„Die Konkurrenz schläft nicht – höchstens mit deinem Freund“, steht da in krakeliger Schrift an der Wand einer Klokabine geschmiert. Diese kleine Kritzelei wirkt vielleicht auf den ersten Blick witzig, sollte uns aber eher zum Nachdenken anregen. Denn ich habe tatsächlich das Gefühl, dass wir uns in einem fortwährenden Konkurrenzkampf befinden – und zwar auf vielen Ebenen.
In der Schule geht es – heruntergebrochen – um gute Noten. Wir vergleichen uns mit unseren Mitschülern. In der Uni geht es – ebenfalls heruntergebrochen – auch um gute Leistungen, darum schlaue Dinge zu sagen, einen Abschluss zu bekommen. Auch hier vergleichen wir uns mit unseren Mitstudierenden. Das ist bis hier vielleicht alles noch relativ harmlos, nur ein kleiner Hauch Neid, aber eigentlich gönnen wir uns den Erfolg ja gegenseitig, oder? Aber im Job? Wenn es z. B. darum geht, eine freie Stelle zu bekommen, dann fahren wir gerne mal die Ellenbogen aus, der ein oder andere schreckt auch nicht davor zurück etwaige Mitbewerber zu verunglimpfen, sie bewusst auflaufen zu lassen. Naja, nicht so schlimm, oder? Geht ja um unsere Zukunft, unser Einkommen, unseren Lebensstandard – da wird das ja erlaubt sein.
Und tatsächlich: In vielen Branchen gibt es nunmal viel zu viele sehr kompetente Bewerber für viel zu wenig vakante Stellen. Schließlich wird man heutzutage aus der Schule an die Uni oder in eine Ausbildung gespuckt, kocht in so manchem Praktikumsbetrieb hunderte Liter Filterkaffee, um dann sehr jung sehr gut ausgebildet da zu stehen. Die wenigsten nehmen sich nach dem Bachelor mal eine Auszeit, um durchzuatmen, um herauszufinden, wo sie hinwollen, um einfach mal eine gute Zeit zu haben. Leider zeigt die Erfahrung, dass das „lockere Studentenleben“ leider alles andere als locker ist. Prüfung an Prüfung, in den Semesterferien dann bitte ein freiwilliges Praktikum – ohne nimmt dich ja später kein Arbeitgeber. Um das auch nochmal runterzubrechen: Man wird in kurzer Zeit mit Wissen und Können zugepumpt und dann auf einen Markt gespuckt, der vor lauter fähigen Menschen fast aus allen Nähten platzt. Und wenn die dann auch noch ihre Ellenbogen ausfahren…

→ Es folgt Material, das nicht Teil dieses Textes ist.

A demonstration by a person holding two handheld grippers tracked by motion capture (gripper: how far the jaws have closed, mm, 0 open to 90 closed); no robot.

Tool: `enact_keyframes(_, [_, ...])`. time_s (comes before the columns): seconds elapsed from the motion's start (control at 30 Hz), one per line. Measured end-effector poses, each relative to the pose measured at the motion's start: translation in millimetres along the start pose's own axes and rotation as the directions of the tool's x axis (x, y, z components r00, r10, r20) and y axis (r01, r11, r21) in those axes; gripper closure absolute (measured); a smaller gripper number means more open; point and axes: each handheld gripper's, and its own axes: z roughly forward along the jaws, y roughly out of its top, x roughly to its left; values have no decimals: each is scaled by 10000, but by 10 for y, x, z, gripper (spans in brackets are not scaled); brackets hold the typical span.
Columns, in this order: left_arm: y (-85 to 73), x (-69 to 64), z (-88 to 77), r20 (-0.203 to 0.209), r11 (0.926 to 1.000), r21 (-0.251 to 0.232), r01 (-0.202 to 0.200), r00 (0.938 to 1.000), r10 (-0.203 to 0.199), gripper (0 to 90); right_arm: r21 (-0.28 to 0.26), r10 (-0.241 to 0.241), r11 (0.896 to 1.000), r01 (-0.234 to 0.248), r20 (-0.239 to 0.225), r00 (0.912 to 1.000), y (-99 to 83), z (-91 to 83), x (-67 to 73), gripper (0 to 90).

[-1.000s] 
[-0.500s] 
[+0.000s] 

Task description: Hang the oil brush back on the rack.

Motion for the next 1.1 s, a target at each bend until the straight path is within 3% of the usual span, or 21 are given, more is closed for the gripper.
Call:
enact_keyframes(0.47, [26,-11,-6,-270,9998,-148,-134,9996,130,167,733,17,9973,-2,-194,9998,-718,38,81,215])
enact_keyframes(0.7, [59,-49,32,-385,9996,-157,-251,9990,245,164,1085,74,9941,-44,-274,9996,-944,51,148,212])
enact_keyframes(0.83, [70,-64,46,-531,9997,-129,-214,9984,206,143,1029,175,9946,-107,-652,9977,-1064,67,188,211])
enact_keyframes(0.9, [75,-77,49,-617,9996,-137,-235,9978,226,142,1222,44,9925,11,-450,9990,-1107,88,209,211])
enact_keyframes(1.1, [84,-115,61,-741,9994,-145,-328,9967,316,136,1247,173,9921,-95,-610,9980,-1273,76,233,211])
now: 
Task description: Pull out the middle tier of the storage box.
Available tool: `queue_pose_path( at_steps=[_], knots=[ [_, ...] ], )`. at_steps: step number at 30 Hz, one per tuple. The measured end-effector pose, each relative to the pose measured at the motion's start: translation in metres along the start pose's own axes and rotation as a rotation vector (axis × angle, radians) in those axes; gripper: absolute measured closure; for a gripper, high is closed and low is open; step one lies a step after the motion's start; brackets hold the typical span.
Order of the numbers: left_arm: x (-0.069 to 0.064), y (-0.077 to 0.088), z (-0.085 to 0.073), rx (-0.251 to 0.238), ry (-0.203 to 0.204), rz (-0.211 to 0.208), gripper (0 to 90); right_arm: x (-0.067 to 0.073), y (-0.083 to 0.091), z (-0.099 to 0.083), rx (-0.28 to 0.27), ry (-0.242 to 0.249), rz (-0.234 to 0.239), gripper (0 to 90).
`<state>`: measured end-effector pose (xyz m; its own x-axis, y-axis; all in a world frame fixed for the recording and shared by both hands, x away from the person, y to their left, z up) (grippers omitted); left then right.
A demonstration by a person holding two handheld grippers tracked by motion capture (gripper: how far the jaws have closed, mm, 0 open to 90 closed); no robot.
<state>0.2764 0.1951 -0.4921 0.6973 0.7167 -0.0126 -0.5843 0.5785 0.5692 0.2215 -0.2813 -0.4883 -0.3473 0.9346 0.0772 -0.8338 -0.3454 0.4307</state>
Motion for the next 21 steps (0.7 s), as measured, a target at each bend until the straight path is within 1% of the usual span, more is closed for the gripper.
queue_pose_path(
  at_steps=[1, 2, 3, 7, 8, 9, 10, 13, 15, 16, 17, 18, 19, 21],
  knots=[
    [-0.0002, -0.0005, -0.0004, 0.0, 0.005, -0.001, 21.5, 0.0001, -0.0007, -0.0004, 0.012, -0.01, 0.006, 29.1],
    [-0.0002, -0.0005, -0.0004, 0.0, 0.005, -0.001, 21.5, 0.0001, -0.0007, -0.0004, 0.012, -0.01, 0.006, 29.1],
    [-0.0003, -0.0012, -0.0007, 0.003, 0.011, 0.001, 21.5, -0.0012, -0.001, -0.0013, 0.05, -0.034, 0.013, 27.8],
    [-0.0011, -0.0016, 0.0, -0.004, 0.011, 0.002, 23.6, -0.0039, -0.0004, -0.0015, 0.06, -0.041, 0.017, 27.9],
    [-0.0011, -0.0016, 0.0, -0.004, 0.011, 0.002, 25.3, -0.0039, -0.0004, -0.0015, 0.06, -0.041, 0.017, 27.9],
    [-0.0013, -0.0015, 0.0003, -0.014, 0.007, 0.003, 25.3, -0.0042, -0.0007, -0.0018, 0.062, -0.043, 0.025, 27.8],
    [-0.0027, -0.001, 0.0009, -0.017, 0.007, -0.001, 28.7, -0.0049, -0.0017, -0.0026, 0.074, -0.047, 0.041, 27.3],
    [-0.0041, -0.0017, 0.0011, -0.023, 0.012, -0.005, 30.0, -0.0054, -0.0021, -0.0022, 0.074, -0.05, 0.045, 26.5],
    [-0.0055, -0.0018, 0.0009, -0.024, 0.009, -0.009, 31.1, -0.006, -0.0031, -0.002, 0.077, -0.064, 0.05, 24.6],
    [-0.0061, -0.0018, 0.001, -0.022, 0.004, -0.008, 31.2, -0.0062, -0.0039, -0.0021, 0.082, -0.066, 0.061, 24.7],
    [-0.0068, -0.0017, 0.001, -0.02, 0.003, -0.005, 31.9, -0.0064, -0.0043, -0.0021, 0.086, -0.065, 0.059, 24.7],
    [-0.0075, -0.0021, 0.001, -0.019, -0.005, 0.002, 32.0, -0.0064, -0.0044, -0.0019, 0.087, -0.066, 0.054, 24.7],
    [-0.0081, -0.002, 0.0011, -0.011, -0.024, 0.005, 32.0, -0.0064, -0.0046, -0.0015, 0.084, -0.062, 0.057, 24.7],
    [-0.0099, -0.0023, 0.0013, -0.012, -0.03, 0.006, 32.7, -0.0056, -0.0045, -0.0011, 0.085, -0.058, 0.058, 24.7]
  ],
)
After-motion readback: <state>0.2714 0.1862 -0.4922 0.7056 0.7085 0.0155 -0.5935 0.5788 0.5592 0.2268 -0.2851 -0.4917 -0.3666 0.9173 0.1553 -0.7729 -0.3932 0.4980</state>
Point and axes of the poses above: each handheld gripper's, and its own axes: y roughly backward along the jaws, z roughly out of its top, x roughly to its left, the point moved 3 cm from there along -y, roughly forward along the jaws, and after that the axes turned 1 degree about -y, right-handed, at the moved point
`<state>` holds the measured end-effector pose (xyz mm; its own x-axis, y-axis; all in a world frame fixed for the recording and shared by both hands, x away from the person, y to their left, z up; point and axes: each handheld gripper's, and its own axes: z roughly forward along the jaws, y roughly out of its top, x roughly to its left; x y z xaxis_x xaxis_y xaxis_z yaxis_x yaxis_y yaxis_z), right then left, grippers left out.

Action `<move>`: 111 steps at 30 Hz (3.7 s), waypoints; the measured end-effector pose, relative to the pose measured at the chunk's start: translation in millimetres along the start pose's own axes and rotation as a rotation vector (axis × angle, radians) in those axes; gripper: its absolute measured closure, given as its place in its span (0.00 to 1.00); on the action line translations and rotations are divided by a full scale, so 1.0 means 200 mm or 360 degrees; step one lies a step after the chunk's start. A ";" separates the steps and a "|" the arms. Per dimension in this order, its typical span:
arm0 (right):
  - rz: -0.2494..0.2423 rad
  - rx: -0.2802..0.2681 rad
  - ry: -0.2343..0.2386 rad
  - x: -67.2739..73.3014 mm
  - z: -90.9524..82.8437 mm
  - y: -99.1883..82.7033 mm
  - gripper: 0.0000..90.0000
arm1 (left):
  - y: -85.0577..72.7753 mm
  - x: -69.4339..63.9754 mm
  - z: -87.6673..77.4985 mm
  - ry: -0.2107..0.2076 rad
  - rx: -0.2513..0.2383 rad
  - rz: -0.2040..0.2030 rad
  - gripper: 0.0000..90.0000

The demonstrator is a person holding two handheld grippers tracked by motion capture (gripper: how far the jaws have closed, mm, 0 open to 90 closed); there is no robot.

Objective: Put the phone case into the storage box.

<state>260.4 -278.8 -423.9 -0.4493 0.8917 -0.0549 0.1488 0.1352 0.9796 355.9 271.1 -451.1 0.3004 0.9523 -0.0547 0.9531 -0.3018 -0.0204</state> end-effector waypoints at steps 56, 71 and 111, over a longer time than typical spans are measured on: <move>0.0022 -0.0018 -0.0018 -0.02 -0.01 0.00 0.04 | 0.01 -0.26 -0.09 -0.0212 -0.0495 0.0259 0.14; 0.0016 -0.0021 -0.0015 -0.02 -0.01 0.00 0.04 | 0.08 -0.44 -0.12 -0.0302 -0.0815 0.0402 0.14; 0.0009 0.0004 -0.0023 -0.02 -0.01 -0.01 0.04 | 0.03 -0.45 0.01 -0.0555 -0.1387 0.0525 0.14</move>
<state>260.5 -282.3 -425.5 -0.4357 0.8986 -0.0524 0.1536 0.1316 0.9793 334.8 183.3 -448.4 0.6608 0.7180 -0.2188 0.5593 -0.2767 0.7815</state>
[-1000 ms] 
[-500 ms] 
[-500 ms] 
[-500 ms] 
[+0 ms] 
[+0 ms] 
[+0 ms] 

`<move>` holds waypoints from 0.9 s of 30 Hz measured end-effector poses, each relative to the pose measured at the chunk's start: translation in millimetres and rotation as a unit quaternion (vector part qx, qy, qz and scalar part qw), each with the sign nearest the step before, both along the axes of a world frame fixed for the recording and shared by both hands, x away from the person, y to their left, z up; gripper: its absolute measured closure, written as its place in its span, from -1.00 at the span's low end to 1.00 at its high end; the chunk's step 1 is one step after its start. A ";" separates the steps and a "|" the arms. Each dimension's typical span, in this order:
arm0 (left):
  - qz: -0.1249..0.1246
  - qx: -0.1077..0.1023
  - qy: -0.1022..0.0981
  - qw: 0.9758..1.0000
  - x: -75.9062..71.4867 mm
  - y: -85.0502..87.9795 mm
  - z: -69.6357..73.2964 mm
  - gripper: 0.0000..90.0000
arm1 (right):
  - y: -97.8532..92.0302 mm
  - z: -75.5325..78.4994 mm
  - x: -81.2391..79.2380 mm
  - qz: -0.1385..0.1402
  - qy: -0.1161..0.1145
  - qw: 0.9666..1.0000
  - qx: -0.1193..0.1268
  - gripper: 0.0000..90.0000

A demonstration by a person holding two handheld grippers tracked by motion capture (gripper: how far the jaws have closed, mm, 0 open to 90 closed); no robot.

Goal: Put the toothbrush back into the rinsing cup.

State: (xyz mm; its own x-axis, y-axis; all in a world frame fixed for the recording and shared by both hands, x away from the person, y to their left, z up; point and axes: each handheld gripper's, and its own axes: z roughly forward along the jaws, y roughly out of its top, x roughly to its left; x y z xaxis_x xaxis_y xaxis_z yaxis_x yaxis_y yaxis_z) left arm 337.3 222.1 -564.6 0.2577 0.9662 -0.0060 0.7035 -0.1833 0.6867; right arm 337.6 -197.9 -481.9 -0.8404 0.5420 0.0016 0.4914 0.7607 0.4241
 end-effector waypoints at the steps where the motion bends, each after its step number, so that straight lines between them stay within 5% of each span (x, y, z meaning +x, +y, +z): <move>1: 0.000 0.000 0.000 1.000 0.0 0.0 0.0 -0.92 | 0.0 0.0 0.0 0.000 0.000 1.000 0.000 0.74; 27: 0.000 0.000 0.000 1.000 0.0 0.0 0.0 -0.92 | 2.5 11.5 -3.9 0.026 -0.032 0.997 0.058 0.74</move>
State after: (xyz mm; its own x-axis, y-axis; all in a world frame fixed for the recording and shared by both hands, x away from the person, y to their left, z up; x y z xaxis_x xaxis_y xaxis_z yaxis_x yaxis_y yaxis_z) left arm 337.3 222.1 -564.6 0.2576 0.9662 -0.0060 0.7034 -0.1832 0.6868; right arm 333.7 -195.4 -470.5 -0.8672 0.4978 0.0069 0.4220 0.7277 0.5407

Auch in der Liebe, in Freundschaften kann Konkurrenz eine Rolle spielen – mit Betonung auf kann. Es ist leicht, in anderen Personen eine Bedrohung für unsere Beziehungen zu sehen. Vielleicht ist diese andere Person interessanter, talentierter, witziger als wir? Oder besser im Bett? Oder hat einen schöneren Körper? Man kennt es aus schlimmen Trennungsschnulzen: „Was hat sie/er, was ich nicht hab’?“ – eine Frage, die eigentlich nur große Selbstzweifel formuliert. Konkurrenz kann leider schnell unseren Alltag bestimmen – und das macht uns ziemlich fertig. Muss man denn immer Angst davor haben, einen Fehler zu machen? Nicht schnell genug zu sein? Nicht schön genug zu sein? Etwas nicht perfekt zu beherrschen? Nein. Wir müssen lernen, dieses ständige Konkurrenzdenken auszuschalten und uns einfach nur auf uns konzentrieren, an uns glauben, unsere Stärken zeigen und uns nicht zu sehr auf unsere Schwächen konzentrieren. Wie sagt man so schön: Wenn sich eine Tür schließt, öffnet sich eine andere. Und dieser Text will gar nicht sagen, dass Konkurrenz per se etwas Schlechtes ist, manchmal motiviert sie auch, treibt uns an.